Imagem ilustrativa da imagem A Divina Comédia de Londrina



A palavra "comédia", nos tempos antigos, não possuía o sentido que lhe atribuímos hoje. Comédia não era a história engraçada, mas a história que terminava bem, em oposição à tragédia, que terminava mal. Por isso, a obra-prima de Dante se chama "A Divina Comédia": começa no Inferno, passa pelo Purgatório e termina da melhor forma possível, com a visão de Deus no Paraíso.
Londrina é uma Divina Comédia em nossas vidas. Conheci a cidade há 30 anos, quando vim aqui prestar vestibular como "treineiro". Em 10 de dezembro de 1987, estava eu posto em sossego na casa de meus pais, quando sonhei com uma música muito bonita e desconhecida. Gosto de imaginar que a música era a "Sinfonia do Novo Mundo", de Dvórak, composta quando ele se mudou de sua Boêmia natal para a América do Norte.
Na época eu não sabia nem poderia saber – afinal, era um garoto bobo de 17 anos –, mas a música do sonho era Londrina que me chamava. Esse chamado vem dos tempos imemoriais, 150 milhões de anos antes de Cristo, quando o enorme continente da Pangeia se separou em cinco partes, provocando o derrame de lava vulcânica que deu origem ao latossolo, a nossa terra vermelha, a terra do café. Londrina é a ressurreição da Pangeia numa só cidade. Porque não foi só a este cronista de sete leitores que ela houve por bem chamar; com sua voz suave de cantora cabocla, Londrina buscou a cada de um nós, pés-vermelhos de coração e de certidão, para habitarmos seu lar acolhedor.

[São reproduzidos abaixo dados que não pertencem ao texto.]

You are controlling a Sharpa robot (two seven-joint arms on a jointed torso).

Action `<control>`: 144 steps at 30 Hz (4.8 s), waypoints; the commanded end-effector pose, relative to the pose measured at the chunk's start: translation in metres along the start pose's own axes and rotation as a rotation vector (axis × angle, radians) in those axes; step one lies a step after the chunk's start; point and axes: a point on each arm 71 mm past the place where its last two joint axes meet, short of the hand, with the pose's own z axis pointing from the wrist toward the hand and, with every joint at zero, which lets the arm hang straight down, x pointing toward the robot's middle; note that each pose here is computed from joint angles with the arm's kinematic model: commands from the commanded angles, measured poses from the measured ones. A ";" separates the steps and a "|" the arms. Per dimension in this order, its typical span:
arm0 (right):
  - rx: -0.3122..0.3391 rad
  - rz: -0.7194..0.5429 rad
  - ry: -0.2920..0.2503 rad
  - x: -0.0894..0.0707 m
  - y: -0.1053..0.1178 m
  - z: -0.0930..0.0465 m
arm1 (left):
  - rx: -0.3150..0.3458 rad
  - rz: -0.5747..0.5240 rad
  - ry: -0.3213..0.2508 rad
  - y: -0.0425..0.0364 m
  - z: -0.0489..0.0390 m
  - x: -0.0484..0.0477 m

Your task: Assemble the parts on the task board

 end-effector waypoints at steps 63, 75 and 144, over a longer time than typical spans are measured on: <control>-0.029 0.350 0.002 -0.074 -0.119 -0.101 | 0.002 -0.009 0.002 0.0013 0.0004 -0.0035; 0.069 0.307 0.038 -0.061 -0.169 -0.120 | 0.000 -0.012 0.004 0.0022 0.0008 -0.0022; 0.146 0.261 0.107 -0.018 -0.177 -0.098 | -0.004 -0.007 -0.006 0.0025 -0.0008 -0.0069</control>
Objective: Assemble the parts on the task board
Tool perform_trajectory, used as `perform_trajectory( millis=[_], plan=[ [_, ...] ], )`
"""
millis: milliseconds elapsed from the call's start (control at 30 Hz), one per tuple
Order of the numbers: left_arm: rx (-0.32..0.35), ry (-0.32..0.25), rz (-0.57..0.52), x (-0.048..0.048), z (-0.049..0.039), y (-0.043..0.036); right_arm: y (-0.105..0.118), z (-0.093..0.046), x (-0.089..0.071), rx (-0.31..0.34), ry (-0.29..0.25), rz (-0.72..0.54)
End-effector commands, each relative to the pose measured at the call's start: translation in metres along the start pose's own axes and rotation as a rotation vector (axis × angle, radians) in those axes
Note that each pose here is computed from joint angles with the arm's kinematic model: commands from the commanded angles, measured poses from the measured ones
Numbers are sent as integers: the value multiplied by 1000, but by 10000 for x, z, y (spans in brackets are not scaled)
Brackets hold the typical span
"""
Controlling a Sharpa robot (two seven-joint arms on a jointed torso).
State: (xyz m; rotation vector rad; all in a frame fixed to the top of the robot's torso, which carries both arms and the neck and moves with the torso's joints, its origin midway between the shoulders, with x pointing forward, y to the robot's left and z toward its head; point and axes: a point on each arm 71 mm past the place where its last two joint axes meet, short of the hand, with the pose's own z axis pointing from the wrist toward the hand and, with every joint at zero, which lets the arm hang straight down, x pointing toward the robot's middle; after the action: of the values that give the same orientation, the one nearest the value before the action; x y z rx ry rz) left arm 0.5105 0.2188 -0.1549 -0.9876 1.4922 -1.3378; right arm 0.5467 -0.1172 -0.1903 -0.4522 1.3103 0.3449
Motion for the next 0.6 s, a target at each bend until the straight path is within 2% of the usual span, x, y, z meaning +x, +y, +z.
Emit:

Hoje eu sei que sentia saudades de Londrina antes mesmo de conhecê-la. Hoje eu sei que ela estava lá, presente e silenciosa, em todos os momentos, tristes ou alegres. Não sei como já vivi sem ela, assim como não compreendo ter havido um tempo em que meu filho Pedro ainda não existia; em que não conhecera a Rosângela; em que meus amigos ainda não eram meus amigos; em que não lera Tolstói; em que não ouvira Bach; em que não vira nenhuma tela de Caravaggio; em que não conhecia o meu amigo e professor Olavo; em que não rezava o terço, nem ia à missa de domingo, nem comungava.
Londrina é a minha cidade eterna, onde vivem todos esses seres queridos, que reencontro a cada instante: meu pai, minha mãe, Vó Maria, Seu Briguet, Pai Costa, Mãe Mulata... Se ando pelas ruas, encantado com a beleza esfuziante do céu de verão, eis que saúdo velhos amigos, que nunca encontrei, mas dos quais sinto muita saudade: Rubem Braga (visitante nos anos 30), Lévi-Strauss (também testemunha da colonização), George, Alexander, Arthur, João, Willie, Alberto, Spartaco, Dom Geraldo, Madre Leônia, Prof. Zaqueu, Dr. Hosken, Dr. Clímaco, Milton, Mané, Remo e Romulo, David, Eugênio, Celso, Délio, Maria, Jamile, Estélio, Carlos, Paulinho, José! E ali, vejam só, à sombra generosa da mangueira, o padre de longas barbas brancas está reunido com as 12 irmãs heroínas que vieram da Alemanha... Elas rezam... Ele sorri para Deus.
Londrina, minha Divina Comédia, eis que Boécio soube definir o que sinto por você. Numa cela de prisão, há 1.500 anos, o sábio romano declarou: "Eternidade é a posse simultânea de todos os instantes". Você, Londrina, é o ensaio da eterna vida.